- TASK INSTRUCTIONS -
Lines with "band": copy each one from the listing below.

- DATA IN THIS EXERCISE -
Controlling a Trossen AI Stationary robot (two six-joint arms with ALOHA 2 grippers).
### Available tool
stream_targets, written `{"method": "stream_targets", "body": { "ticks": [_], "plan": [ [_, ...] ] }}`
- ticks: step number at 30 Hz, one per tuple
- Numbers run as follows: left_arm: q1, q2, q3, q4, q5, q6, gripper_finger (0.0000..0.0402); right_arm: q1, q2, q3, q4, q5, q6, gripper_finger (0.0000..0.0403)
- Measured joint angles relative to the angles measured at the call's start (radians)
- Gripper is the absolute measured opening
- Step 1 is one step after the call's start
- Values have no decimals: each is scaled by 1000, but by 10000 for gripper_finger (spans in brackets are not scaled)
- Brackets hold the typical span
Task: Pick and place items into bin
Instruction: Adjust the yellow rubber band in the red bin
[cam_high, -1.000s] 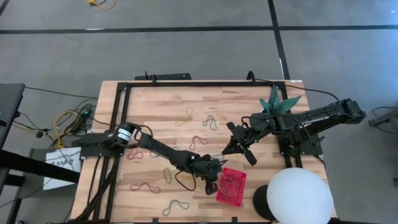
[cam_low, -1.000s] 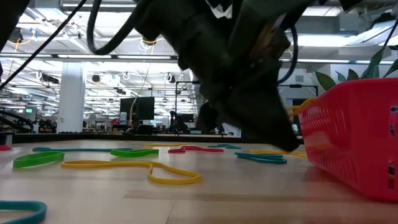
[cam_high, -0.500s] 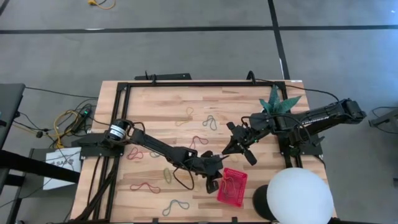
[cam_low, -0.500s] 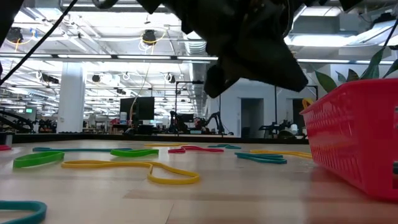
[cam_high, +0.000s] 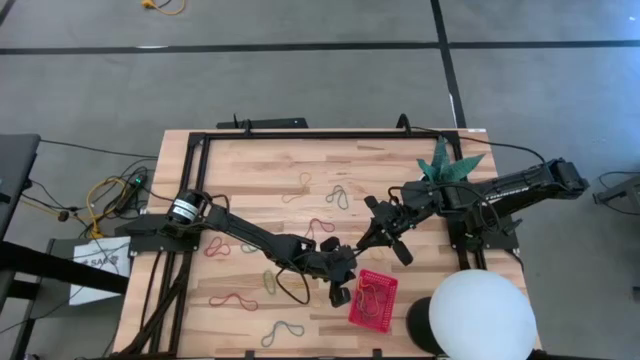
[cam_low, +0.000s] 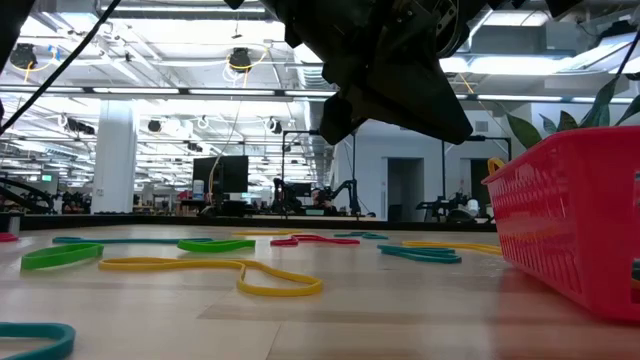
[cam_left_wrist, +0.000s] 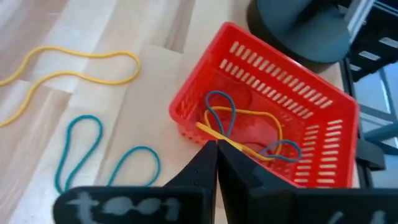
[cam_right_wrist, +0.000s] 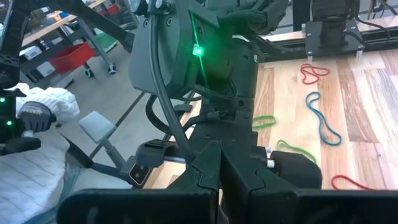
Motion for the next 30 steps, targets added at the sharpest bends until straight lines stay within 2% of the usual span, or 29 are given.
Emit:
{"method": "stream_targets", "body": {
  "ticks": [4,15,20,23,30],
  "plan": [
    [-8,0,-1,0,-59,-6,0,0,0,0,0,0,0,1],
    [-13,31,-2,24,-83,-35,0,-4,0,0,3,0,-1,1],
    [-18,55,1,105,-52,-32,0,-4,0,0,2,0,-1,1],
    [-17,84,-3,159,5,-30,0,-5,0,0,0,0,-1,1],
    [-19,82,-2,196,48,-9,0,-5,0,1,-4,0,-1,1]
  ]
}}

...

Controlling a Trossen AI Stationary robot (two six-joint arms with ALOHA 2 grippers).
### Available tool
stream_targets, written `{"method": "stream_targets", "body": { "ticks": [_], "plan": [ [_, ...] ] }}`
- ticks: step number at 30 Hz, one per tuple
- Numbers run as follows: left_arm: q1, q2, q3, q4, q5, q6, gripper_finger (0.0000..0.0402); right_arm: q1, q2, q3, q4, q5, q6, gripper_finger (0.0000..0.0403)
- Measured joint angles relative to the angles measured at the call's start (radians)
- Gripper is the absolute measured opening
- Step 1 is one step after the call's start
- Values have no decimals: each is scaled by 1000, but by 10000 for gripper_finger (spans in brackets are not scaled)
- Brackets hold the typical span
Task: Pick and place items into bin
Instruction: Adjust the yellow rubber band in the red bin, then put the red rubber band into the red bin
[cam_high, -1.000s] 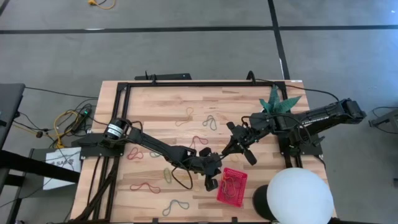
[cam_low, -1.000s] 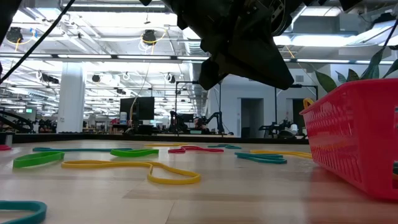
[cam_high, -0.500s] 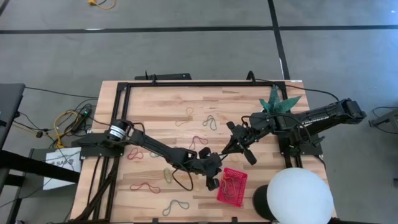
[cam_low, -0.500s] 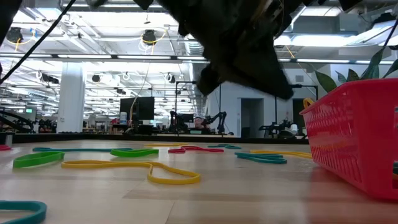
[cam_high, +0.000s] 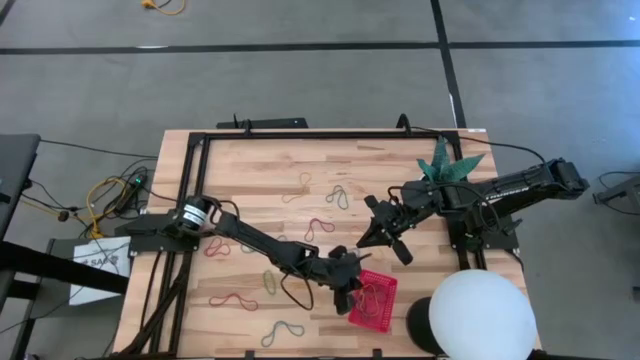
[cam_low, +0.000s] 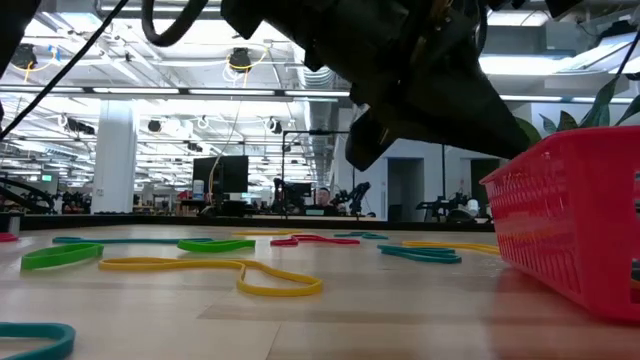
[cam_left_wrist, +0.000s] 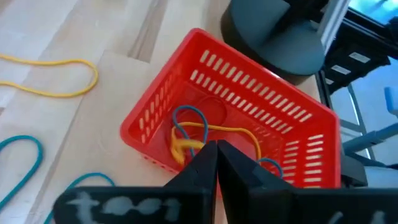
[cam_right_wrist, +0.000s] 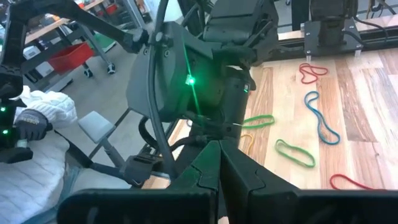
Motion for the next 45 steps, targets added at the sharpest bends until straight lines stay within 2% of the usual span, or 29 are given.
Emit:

- YOUR RESPONSE -
Instruction: Adjust the yellow rubber band in the red bin
Instruction: Adjust the yellow rubber band in the red bin, then put the red rubber band into the red bin

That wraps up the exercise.